### WHAT THE TASK ASKS
From the line containing "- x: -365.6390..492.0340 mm" through the last line of the listing, output each line exactly as it stands. Omit pictures.

### DATA PROVIDED

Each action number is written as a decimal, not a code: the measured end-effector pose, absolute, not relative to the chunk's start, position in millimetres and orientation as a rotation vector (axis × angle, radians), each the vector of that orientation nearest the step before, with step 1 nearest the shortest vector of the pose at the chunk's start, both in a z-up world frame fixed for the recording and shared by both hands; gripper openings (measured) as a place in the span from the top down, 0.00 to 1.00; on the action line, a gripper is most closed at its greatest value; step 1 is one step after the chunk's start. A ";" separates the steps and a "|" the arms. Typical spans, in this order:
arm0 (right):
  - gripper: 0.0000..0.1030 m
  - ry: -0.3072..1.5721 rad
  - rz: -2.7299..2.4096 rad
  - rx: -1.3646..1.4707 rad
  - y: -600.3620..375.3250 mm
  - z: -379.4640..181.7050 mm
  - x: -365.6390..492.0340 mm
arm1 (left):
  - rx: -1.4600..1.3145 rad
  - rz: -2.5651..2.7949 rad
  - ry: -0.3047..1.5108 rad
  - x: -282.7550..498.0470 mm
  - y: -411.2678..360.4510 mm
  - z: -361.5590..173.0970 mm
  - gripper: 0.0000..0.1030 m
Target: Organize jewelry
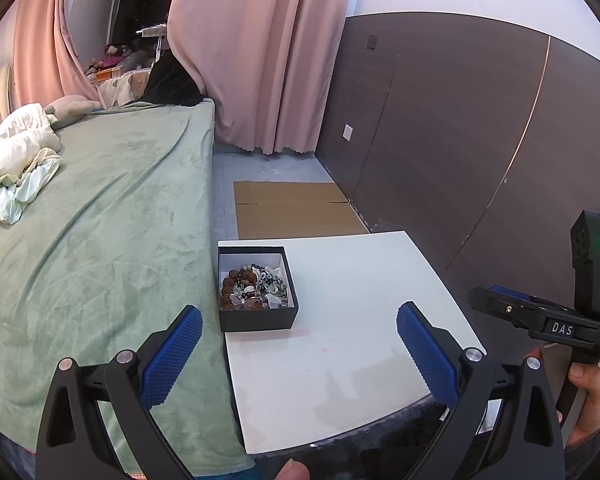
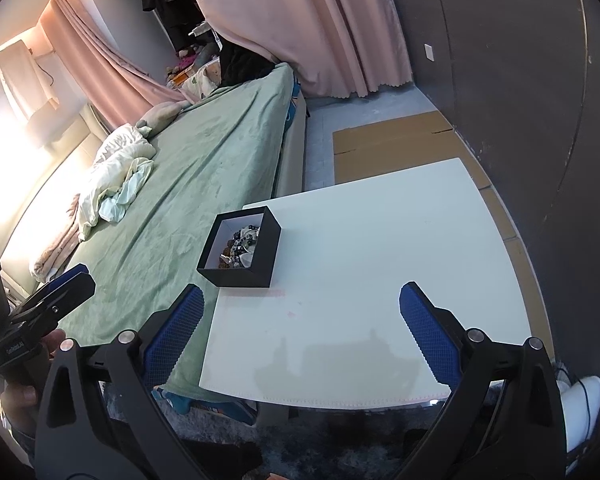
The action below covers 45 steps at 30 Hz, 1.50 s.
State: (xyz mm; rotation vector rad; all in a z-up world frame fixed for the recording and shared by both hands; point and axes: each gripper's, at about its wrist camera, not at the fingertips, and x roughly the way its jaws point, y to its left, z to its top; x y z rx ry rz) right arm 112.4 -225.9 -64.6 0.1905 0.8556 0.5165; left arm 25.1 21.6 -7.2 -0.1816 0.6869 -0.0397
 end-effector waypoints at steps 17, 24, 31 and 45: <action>0.05 0.854 0.514 0.181 -226.3 -61.9 116.1 | -0.186 -0.027 0.694 20.1 21.0 -6.8 0.08; 0.05 0.854 0.504 0.180 -227.8 -61.4 118.1 | -0.185 -0.026 0.692 16.3 19.1 -5.7 0.08; 0.05 0.851 0.505 0.176 -228.0 -60.7 117.9 | -0.173 -0.023 0.682 13.7 18.4 -3.9 0.08; 0.05 0.855 0.505 0.172 -226.4 -60.4 116.6 | -0.169 -0.020 0.678 12.7 18.7 -4.2 0.08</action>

### RESULT
  - x: -365.6390..492.0340 mm
arm1 (left):
  - rx: -1.4600..1.3145 rad
  - rz: -2.5651..2.7949 rad
  - ry: -0.3047..1.5108 rad
  - x: -282.7550..498.0470 mm
  - y: -411.2678..360.4510 mm
  - z: -361.5590..173.0970 mm
  - gripper: 0.0000..0.1030 m
Target: Organize jewelry
The action below covers 45 steps at 30 Hz, 1.50 s.
State: (xyz mm; rotation vector rad; all in a z-up world frame fixed for the recording and shared by both hands; point and axes: each gripper's, at about its wrist camera, not at the fingertips, and x roughly the way its jaws point, y to its left, z to its top; x y z rx ry rz) right arm 112.4 -225.9 -64.6 0.1905 0.8556 0.5165; left arm 25.1 21.6 -7.2 -0.1816 0.6869 -0.0397
 end-effector waypoints at steps 17, 24, 31 and 45: <action>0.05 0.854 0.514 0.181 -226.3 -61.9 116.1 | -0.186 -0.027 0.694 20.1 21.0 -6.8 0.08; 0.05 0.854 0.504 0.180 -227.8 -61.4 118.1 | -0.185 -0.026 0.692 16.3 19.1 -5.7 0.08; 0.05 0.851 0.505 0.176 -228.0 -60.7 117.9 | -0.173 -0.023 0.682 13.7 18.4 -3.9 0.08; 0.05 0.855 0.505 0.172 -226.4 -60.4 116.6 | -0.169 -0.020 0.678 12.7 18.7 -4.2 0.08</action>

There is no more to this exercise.